Data extracted from a collection:
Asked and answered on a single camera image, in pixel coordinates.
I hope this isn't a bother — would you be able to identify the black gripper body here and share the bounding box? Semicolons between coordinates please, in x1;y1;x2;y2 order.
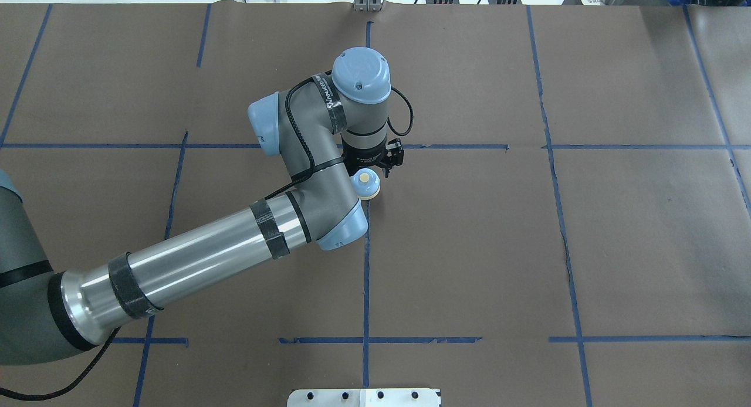
341;131;387;174

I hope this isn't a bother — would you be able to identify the black camera cable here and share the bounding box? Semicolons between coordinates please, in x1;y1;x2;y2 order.
387;86;414;138

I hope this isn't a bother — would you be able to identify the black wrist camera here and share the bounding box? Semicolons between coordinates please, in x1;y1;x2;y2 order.
381;138;404;179

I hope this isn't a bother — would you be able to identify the white pedestal column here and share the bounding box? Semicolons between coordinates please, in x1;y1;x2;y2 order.
287;388;443;406

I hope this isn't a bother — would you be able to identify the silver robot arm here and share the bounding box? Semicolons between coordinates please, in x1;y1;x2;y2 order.
1;47;401;366

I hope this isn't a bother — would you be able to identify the brown paper table mat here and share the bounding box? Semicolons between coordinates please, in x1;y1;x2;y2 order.
2;1;749;406

### WORK REQUEST
All of the lines above must be repeated without alteration, though the pictures are to be excluded.

### REPLY
Asked and answered on a single camera image, in pixel coordinates.
I hope this isn't a bother — would you be able to identify the black gripper body here and share the bounding box? Semicolons between coordinates please, in x1;y1;x2;y2 order.
341;131;387;174

I hope this isn't a bother — would you be able to identify the black camera cable here and share the bounding box? Semicolons between coordinates please, in x1;y1;x2;y2 order.
387;86;414;138

I hope this isn't a bother — would you be able to identify the black wrist camera here and share the bounding box? Semicolons between coordinates please, in x1;y1;x2;y2 order.
381;138;404;179

I hope this isn't a bother — would you be able to identify the white pedestal column here and share the bounding box? Semicolons between coordinates please, in x1;y1;x2;y2 order.
287;388;443;406

I hope this isn't a bother — would you be able to identify the silver robot arm here and share the bounding box? Semicolons between coordinates please, in x1;y1;x2;y2 order.
1;47;401;366

I hope this isn't a bother — would you be able to identify the brown paper table mat here and share the bounding box? Semicolons between coordinates please, in x1;y1;x2;y2 order.
2;1;749;406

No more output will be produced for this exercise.